Adam Smith was a storyteller and soapbox economist and the founder of what Feynman called cargo cult science or what we today call fake science. The classical economists presented themselves as an advanced (= scientific) version of Alchemists and gold-makers: “That Political Economy is a science which teaches, or professes to teach, in what manner a nation may be made rich. This notion of what constitutes the science, is in some degree countenanced by the title and arrangement which Adam Smith gave to his invaluable work. A systematic treatise on Political Economy, he chose to call an Inquiry into the Nature and Causes of the Wealth of Nations; and the topics are introduced in an order suitable to that view of the purpose of his book.” (J. S. Mill, 1874, V.7)

The classical economists had many faults but it was NONE of their faults that they had a mechanical worldview. Their worst fault was that they were NOT scientists but political agenda pushers. Instead of eternal bliss, as their pre-enlightenment predecessors did, they promised material wealth here and now.

The difference between the classics and the neoclassics is that the latter replaced the sociological concept of class with methodological individualism: “It is a touchstone of accepted economics that all explanations must run in terms of the actions and reactions of individuals. Our behavior in judging economic research, in peer review of papers and research, and in promotions, includes the criterion that in principle the behavior we explain and the policies we propose are explicable in terms of individuals, not of other social categories.” (Arrow, 1994, p. 1)

Economics was NEVER mechanical but always psychological/sociological/political: “The foundation of political economy and, in general, of every social science, is evidently psychology. A day will come when we shall be able to deduce the laws of social science from the principles of psychology …” (Pareto, 2014, p. 20)

Economists NEVER understood what science is all about. The most annoying trait of the run-of-the-mill economist is that he dabbles in sociology, psychology, political science, social philosophy, history, theology, ethics, pedagogy, anthropology, biology, Darwinism/evolution theory, etcetera but has NO idea what profit is. The visible result of manifest scientific incompetence over 200+ years is that the four main approaches ― Walrasianism, Keynesianism, Marxianism, Austrianism ― are mutually contradictory, axiomatically false, materially/formally inconsistent, and ALL got the pivotal concept of the subject matter, i.e. profit, wrong.
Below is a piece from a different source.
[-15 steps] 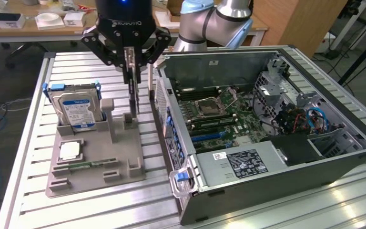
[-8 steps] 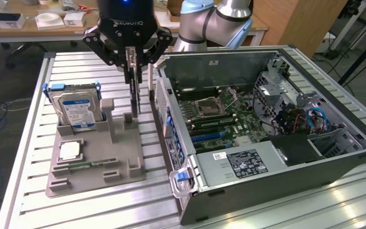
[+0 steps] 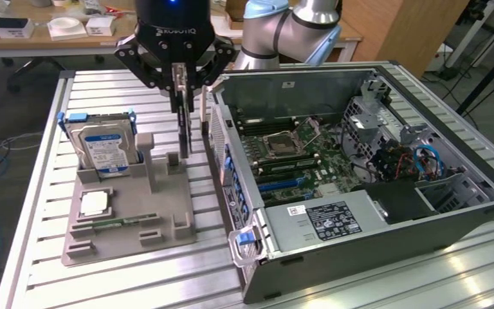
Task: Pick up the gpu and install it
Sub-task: 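Pick up the gpu and move the gpu toward the slot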
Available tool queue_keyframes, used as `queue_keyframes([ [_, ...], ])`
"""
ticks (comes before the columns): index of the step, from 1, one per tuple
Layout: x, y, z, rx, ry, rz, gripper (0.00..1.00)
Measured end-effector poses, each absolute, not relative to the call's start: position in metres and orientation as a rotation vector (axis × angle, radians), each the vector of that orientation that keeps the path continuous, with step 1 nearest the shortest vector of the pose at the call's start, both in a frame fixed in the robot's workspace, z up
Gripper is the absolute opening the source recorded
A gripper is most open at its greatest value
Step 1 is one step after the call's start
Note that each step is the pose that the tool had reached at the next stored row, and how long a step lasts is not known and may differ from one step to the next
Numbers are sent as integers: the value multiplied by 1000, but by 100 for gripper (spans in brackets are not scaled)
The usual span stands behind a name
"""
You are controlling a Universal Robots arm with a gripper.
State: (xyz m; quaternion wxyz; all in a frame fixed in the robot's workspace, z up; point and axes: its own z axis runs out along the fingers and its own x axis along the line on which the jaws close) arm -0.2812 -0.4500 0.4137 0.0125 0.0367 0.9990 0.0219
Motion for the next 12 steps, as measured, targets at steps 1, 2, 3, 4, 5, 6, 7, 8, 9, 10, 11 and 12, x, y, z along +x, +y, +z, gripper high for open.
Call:
queue_keyframes([
  [1, -281, -450, 414, 114, 3114, 68, 26],
  [2, -280, -450, 414, 114, 3114, 68, 26],
  [3, -280, -450, 414, 114, 3114, 68, 26],
  [4, -280, -450, 414, 114, 3114, 68, 26],
  [5, -279, -450, 414, 114, 3114, 68, 26],
  [6, -279, -450, 414, 115, 3114, 68, 26],
  [7, -278, -450, 414, 115, 3114, 68, 26],
  [8, -278, -450, 414, 114, 3114, 68, 26],
  [9, -277, -450, 414, 114, 3114, 68, 26],
  [10, -277, -450, 414, 114, 3114, 68, 26],
  [11, -277, -450, 414, 114, 3114, 68, 26],
  [12, -276, -450, 414, 114, 3114, 68, 26],
])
Economists do NOT understand until this day how the price and profit mechanism works. They are like engineers who constantly assert that their aircraft is the best and all passengers realize maximal wellness but who have NO idea about the laws of aerodynamics and thermodynamics, i.e. the OBJECTIVE conditions of flight.

What economists as agenda pushers and incompetent scientists never realized is that economics is NOT a social science but a systems science and that there is no such thing as a behavioral/social/historical law but that there are systemic laws and that it is their very task to figure these out.

Economists have not figured out how the price and profit mechanism works because they were too much occupied with blathering and agenda-pushing. No economic policy advice EVER had sound scientific foundations.

Economics needs a Paradigm Shift. There can be no doubt about this. But to sell Douglass Carmichael’s repackaging of old political economics as new thinking is a bad joke.

Egmont Kakarot-Handtke


References
Arrow, K. J. (1994). Methodological Individualism and Social Knowledge. American Economic Review, Papers and Proceedings, 84(2): 1–9. URL
Brush, S. G. (1976). Irreversibility and Indeterminism: Fourier to Heisenberg. Journal of the History of Ideas, 37(4): 603–630. URL
Mill, J. S. (1874). Essays on Some Unsettled Questions of Political Economy. On the Definition of Political Economy; and on the Method of Investigation Proper To It. Library of Economics and Liberty. URL
Pareto, V. (2014). Manual of Political Economy. Oxford: Oxford University Press. URL
Redman, D. A. (1997). The Rise of Political Economy as Science. Methodology and the Classical Economists. Cambridge, MA, London: MIT Press.
Schumpeter, J. A. (1994). History of Economic Analysis. New York: Oxford University Press.